The experiments described have several limitations. First, though combination therapy can reduce off‐target effects by lowering doses, we do not know the off‐target effects of Dkk1‐mAb as well as for Scl‐mAb, which has been through rigorous clinical trials. Second, we used only female mice in this study. Significant sex effects have not been reported in the response to Scl‐mAb, we assume but cannot be sure that the potentiation effects are sex‐independent. Further, antibody potentiation in the presence of sex hormones Orchiectomy/Ovariectomy (ORX/OVX) or aging were not tested, which are perhaps more appropriate models for the patient population that would benefit from combined therapy. Finally, different antibodies will have different efficacies and pharmacokinetic profiles, so the optimal ratios found here might not apply to alternatively generated antibodies that target the same proteins.
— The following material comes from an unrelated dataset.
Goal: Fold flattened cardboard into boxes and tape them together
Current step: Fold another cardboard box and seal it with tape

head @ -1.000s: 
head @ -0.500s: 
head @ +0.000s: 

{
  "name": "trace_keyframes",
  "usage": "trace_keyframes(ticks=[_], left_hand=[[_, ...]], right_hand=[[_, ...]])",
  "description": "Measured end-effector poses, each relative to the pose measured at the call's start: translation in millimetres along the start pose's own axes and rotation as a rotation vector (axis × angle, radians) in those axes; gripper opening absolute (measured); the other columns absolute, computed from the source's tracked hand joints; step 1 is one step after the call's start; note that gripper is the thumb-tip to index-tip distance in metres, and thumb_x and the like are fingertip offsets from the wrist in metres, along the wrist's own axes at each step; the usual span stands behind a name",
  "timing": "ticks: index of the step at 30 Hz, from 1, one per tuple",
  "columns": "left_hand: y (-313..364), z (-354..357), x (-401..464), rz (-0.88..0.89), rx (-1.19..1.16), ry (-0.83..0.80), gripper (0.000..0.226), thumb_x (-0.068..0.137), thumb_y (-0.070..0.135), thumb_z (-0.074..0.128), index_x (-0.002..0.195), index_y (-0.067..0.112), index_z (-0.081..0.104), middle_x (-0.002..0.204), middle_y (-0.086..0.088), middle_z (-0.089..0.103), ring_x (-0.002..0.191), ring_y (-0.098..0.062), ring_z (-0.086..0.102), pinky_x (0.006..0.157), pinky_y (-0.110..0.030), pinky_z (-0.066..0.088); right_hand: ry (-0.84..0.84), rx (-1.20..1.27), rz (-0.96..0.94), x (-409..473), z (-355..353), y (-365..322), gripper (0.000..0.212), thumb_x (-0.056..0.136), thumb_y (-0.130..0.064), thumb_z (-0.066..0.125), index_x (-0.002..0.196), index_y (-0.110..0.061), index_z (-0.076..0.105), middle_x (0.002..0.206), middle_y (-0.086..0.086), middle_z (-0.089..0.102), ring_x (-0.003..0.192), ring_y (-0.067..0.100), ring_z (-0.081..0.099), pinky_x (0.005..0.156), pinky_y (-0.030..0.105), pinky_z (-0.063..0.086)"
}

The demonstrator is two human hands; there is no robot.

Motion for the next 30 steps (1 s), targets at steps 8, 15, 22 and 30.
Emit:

In summary, the osteoanabolic effects of combination sclerostin‐ and Dkk1‐based inhibition can be tailored to provide maximal benefit to skeletal properties, while reducing the dose required to generate a robust anabolic response. The sclerostin/Dkk1 targeting approach is particularly beneficial for cancellous bone. As further advances are made in our understanding of the full spectrum of WNT inhibitors, other members of the secreted WNT inhibitory milieu might be identified that can provide additional skeletal benefits when combined.

Author contributions

Roy Choi: Conceptualization; data curation; writing‐original draft.

Conflict of Interest

All authors have declared that no conflicts of interest exist.

Peer review

The peer review history for this article is available at https://publons.com/publon/10.1002/jbm4.10462.

Supporting information

Figure S1. (A) μCT‐derived trabecular separation (Tb.Sp) and bone mineral content (Tb.BMC) in the distal femoral metaphysis among mice receiving 25 mg/kg of antibody at different relative proportions of Scl‐Ab and Dkk1‐mAb, at 16 weeks of age. (B) μCT‐derived trabecular separation (Tb.Sp) and bone mineral content (Tb.BMC) in the 5^th lumbar vertebra among all treatment groups, at 16 weeks of age. *p < 0.05 vs. vehicle; #p < 0.05 vs. Scl‐mAb alone; n = 6–7 mice/group.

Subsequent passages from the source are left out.